As many of you probably already know, I am co-authoring a book with Buyers Meeting Point’s Kelly Barner. It will be out before the end of the year, and I promise you that it will be a great read.
Besides complimentary writing styles, it is also our differences that make the collaborative partnership work really well.
For example, and as Kelly has often pointed out, I am the one who is more inclined to poke the proverbial alligators or stir up the old beehive with a stick. Or to put it another way, go where angels and those with fewer concussions are less likely to tread.
Over the past year, Kelly has cited several examples of this swashbuckling (my word not hers) tendency to fly in the face of conventional thinking. The most recent being referenced in her Buyers Meeting Point post from earlier today:
“I was also pleasantly surprised to hear Birch mention Jon Hansen’s recent blog post on social media profile pictures. (You can read it here). If you haven’t praised or skewered him yet, you still have time. Everyone else has… Employers and prospective employers alike are looking at your digital footprint. You absolutely have the right to make full use of all sharing platforms, just keep in mind that you will be held to account if what you share rubs decision-makers the wrong way.”

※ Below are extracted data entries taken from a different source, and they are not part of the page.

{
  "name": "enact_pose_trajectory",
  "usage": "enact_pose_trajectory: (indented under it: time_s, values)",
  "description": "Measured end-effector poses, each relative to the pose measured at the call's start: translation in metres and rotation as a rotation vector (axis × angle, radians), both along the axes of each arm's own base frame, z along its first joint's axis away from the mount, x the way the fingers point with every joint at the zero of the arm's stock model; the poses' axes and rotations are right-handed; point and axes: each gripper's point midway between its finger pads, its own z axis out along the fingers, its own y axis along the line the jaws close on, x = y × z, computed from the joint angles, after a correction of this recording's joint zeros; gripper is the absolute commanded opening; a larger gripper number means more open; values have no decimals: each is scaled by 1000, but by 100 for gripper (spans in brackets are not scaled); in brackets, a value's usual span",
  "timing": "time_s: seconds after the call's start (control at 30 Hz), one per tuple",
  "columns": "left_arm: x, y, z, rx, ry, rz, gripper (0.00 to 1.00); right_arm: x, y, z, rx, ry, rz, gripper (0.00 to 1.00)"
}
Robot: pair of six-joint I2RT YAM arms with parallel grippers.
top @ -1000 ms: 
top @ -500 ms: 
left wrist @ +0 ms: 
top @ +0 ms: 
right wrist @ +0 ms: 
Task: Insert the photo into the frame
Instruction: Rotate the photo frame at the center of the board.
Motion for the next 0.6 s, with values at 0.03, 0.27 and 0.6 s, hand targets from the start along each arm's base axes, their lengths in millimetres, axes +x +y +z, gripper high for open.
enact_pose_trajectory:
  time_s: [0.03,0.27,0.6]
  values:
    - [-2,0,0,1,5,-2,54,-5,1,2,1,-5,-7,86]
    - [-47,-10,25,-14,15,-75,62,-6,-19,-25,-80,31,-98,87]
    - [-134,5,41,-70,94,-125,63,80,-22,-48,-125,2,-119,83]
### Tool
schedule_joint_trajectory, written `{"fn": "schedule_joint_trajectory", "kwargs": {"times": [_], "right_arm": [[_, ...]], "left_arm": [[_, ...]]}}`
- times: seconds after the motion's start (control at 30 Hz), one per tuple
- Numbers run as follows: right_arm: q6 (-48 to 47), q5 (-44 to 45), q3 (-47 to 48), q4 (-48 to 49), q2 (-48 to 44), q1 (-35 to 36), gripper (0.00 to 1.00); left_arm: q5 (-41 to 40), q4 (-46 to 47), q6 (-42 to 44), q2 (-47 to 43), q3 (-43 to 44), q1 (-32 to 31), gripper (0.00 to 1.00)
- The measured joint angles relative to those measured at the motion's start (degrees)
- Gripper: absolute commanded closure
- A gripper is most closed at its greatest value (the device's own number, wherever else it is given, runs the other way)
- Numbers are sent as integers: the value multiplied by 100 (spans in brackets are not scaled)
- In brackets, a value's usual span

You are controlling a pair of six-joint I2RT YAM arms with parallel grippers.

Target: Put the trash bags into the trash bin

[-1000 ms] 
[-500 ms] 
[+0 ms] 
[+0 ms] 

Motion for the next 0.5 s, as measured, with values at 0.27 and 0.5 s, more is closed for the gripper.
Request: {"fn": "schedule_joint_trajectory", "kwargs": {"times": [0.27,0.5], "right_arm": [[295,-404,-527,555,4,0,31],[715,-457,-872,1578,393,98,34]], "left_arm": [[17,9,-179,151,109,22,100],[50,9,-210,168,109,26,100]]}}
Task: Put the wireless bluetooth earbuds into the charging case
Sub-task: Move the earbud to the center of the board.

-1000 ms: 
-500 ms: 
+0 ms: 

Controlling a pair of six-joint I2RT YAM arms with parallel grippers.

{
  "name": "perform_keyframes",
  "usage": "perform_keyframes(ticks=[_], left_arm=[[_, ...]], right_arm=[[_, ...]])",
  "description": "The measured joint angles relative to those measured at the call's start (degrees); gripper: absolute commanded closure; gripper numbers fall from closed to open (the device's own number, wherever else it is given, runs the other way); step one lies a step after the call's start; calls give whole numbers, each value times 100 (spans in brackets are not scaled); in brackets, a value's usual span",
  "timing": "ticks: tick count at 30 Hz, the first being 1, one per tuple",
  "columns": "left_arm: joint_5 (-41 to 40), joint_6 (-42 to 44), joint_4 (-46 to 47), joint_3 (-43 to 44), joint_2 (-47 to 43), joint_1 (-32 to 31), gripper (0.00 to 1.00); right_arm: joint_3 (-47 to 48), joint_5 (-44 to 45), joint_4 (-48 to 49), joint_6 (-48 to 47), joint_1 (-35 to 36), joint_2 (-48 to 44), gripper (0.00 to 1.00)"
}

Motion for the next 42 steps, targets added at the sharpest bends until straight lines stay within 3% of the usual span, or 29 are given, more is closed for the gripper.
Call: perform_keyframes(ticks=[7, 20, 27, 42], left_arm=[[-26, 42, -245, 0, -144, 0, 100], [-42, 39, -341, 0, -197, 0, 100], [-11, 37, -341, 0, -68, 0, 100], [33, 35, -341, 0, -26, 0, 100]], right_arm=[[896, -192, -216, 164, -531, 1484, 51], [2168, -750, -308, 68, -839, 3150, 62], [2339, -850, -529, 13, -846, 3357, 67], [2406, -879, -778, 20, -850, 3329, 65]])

No doubt I appreciate her giving her readers the option to either praise or skewer me, regarding my post on the importance of using the right profile image for your social networks. She has great etiquette and a true sense of accommodating fairness.
While I would not go so far as to suggest that Kelly is tame in her willingness to tackle tough subjects – far from it as she definitely knows her stuff and can articulate her position as well as anyone I have ever met – she will often times take a more conciliatory tone. Think of it terms of the collaborative efforts and singing styles of Lennon and McCartney. I can remember reading an article many years ago stating that McCartney brings to the partnership a subtle and somewhat softer muse, while Lennon is the brash lyricist with an edge. I will let you draw the suggested parallels with Lennon and McCartney, but you get my point.
Of course there are exceptions to the rule.
In her May 21st, 2014 post A Battle of the Sexes, or Just a Battle Kelly, in coming to my defence for a post I had written asking the question Are Women Really Better At Negotiating Than Men?, bravely challenged some of the more vociferous of the 19,000 people who read (and disagreed with) my chosen topic:
“So Breslin, Gates, and Usheroff can write articles about the role of gender in negotiation. I can be quoted as saying that women are better relationship builders. No issues. But if Jon Hansen writes a piece with the exact same title he is sub-human. Would it change anyone’s opinion to know that I didn’t write the quote I am credited with? I cite it all the time because I think it is interesting – Dr. Tom DePaoli wrote it in his book, “Common Sense Supply Management.” Does that mean it is no longer a valid statement? Or worse, that it is somehow inappropriate? . . . Agree or disagree, I don’t see the problem with raising a topic.”
In the end, our complimentary styles that are at once both similar yet different, means that whether I am praised, skewered or demoted to sub-human status, the facilitation of needed discussion for even the most controversial of topics will happen . . . hopefully to the benefit of all.
I did mention that we are writing a book together didn’t I?